Passions are flying all over the place concerning the proposed building of an Islamic cultural center and mosque two blocks from 9/11 Ground Zero in New York. Even people who are not particularly anti-Muslim think it would be in bad taste, offensive. But implicit in all the hostility is the idea that what happened on that fateful day in 2001 was a religious act, fanatic Muslims acting as Muslims attacking infidels. However — even if one accepts the official government version of 19 Muslims hijacking four airliners — the question remains: Why did they choose the targets they chose? If they wanted to kill lots of American infidels why not fly the planes into the stands of packed football or baseball stadiums in the midwest or the south? Certainly a lot less protected than the Pentagon or the financial center of downtown Manhattan. Why did they choose symbols of US military might and imperialism? Because it was not a religious act, it was a political act. It was revenge for decades of American political and military abuse in the Middle East. 4 It works the same all over the world. In the period of the 1950s to the 1980s in Latin America, in response to continuous hateful policies of Washington, there were countless acts of terrorism against American diplomatic and military targets as well as the offices of US corporations; nothing to do with religion.

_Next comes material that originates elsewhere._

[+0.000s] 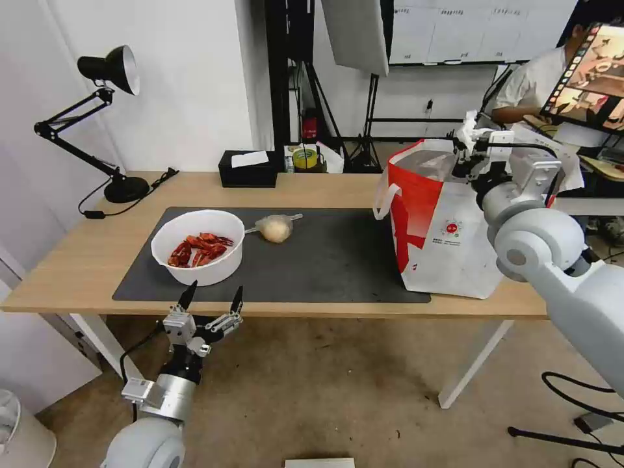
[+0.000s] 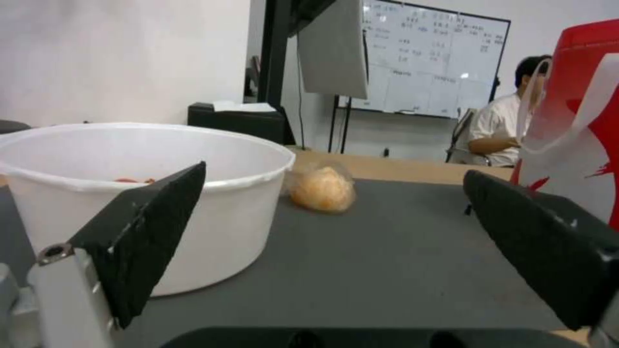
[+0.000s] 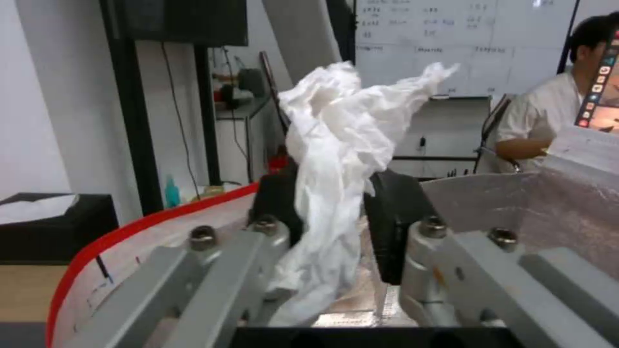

Somehow, American leaders have to learn that their country is not exempt from history, that their actions have consequences.

Afghanistan

In their need to defend the US occupation of Afghanistan, many Americans have cited the severe oppression of women in that desperate land and would have you believe that the United States is the last great hope of those poor ladies. However, in the 1980s the United States played an indispensable role in the overthrow of a secular and relatively progressive Afghan government, one which endeavored to grant women much more freedom than they’ll ever have under the current government, more perhaps than ever again. Here are some excerpts from a 1986 US Army manual on Afghanistan discussing the policies of this government concerning women: “provisions of complete freedom of choice of marriage partner, and fixation of the minimum age at marriage at 16 for women and 18 for men”; “abolished forced marriages”; “bring [women] out of seclusion, and initiate social programs”; “extensive literacy programs, especially for women”; “putting girls and boys in the same classroom”; “concerned with changing gender roles and giving women a more active role in politics”. 5

The overthrow of this government paved the way for the coming to power of an Islamic fundamentalist regime, followed by the awful Taliban. And why did the United States in its infinite wisdom choose to do such a thing? Mainly because the Afghan government was allied with the Soviet Union and Washington wanted to draw the Russians into a hopeless military quagmire — “We now have the opportunity of giving to the Soviet Union its Vietnam War”, said Zbigniew Brzezinski, President Carter’s National Security Adviser. 6

The women of Afghanistan will never know how the campaign to raise them to the status of full human beings would have turned out, but this, some might argue, is but a small price to pay for a marvelous Cold War victory.

Cuba

Why does the mainstream media routinely refer to Cuba as a dictatorship? Why is it not uncommon even for people on the left to do the same? I think that many of the latter do so in the belief that to say otherwise runs the risk of not being taken seriously, largely a vestige of the Cold War when Communists all over the world were ridiculed for following Moscow’s party line. But what does Cuba do or lack that makes it a dictatorship? No “free press”? Apart from the question of how free Western media is, if that’s to be the standard, what would happen if Cuba announced that from now on anyone in the country could own any kind of media? How long would it be before CIA money — secret and unlimited CIA money financing all kinds of fronts in Cuba — would own or control most of the media worth owning or controlling?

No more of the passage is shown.